Use case 1 (UC1) focusses on integrated traffic management with intermodality. It explores CCAM solutions designed to offer recommendations for balancing demand and supply, optimising the overall performance of the transport network and supporting network recovery after accidents and planned or unplanned events. The envisioned solutions consider real-time and predicted traffic conditions to respond to specific traffic network scenarios and fit into the broader framework of CCAM applications in multimodal traffic management ecosystems and traffic orchestrators.


The Almelo use case focuses on improving traffic flow along an important logistics corridor and reducing the number of vehicles stopping at traffic lights.

This will bring significant benefits to the sector because every time a truck stops at a traffic light, it generates considerable costs, both financially and in terms of emissions. A total of 27 intelligent traffic control systems (iTLCs) will be implemented to communicate with vehicles and road users in an effective, safe and platform-independent manner. This will bring information from traffic controllers to road users and vice versa. A particular focus will be on freight traffic, where truck drivers will receive information to adjust their speed and form convoys to get the green light at signalised intersections.

Network-wide prioritisation of vehicles at signalised intersections will be introduced to ensure a seamless trip and support authorities in their transition to net-zero emissions in transport and improved public well-being.


The UC1 Athens solution optimises the synchronisation of buses and on-demand services with the metro and tram by adapting their schedules to reduce door-to-door travel times for passengers. The solutions offered by CONDUCTOR utilise novel traffic management strategies for CAM, including Al assisted traffic signal control for multimodal traffic, road space allocation strategies, transit fleet integration to traffic management, and rescheduling and rebalancing strategies.

These strategies take into account the needs and oblectives of different stakeholders and users in the CAM ecosystem and enable optimised mobility for people by redirecting/shifting to shared mobility fleets (including on-demand services), urban rail and the use of park and ride hubs, as well as promoting a shift to public transport.


The Madrid use case focuses on the management of events/incidents to restore the transport network operations, taking into account connected and autonomous vehicles (CAVs).

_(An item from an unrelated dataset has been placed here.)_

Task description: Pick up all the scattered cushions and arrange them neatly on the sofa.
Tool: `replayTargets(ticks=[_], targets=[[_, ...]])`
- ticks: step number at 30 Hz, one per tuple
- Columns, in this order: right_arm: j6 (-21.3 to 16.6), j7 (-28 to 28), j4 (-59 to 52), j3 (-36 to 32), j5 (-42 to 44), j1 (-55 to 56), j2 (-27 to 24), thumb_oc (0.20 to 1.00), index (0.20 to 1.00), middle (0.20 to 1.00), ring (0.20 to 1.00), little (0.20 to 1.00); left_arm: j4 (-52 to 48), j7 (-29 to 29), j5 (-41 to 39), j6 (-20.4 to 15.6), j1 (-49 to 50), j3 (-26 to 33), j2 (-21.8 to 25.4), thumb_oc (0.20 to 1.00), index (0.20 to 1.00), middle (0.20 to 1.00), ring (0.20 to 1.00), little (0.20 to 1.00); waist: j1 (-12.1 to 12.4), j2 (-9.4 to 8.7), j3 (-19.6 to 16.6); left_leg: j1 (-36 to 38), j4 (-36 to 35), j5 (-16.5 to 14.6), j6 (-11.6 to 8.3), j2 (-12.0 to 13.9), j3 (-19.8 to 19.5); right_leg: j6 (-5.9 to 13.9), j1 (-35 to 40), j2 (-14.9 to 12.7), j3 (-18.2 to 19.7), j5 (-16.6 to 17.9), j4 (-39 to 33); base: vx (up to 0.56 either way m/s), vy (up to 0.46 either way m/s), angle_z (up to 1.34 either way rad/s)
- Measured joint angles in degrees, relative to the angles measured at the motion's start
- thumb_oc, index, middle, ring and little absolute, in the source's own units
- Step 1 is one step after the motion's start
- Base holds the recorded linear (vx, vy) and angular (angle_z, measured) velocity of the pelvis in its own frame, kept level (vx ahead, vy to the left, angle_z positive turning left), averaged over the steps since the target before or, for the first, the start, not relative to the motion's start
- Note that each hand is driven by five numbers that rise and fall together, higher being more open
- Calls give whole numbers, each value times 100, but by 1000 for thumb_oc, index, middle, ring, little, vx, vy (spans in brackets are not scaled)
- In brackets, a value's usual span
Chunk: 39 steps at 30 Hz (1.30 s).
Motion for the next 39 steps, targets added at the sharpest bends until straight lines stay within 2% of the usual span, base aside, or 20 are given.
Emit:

Planned events (e.g. road works) and unplanned events (e.g. accidents) are taken into account. The section of the M-30 ring road in Madrid was selected as the network for the use case. The vehicles in the simulated environment will be equipped with an on-board unit or a smart device that enables communication with the surroundings. Various scenarios will be tested, including routes/lanes for evacuation, prioritisation of emergency vehicles, control of access on the ring road, lane management and alternative routes to avoid certain road sections on the M-30. With the results obtained in the simulation environment, CONDUCTOR will boost the integration of CAVs into traffic management systems and take advantage of their benefits, such as direct communication between traffic managers and CAVs, customised routing (e.g. instruction of alternative routes depending on the type and location of the incident), cooperative cruise control and much more.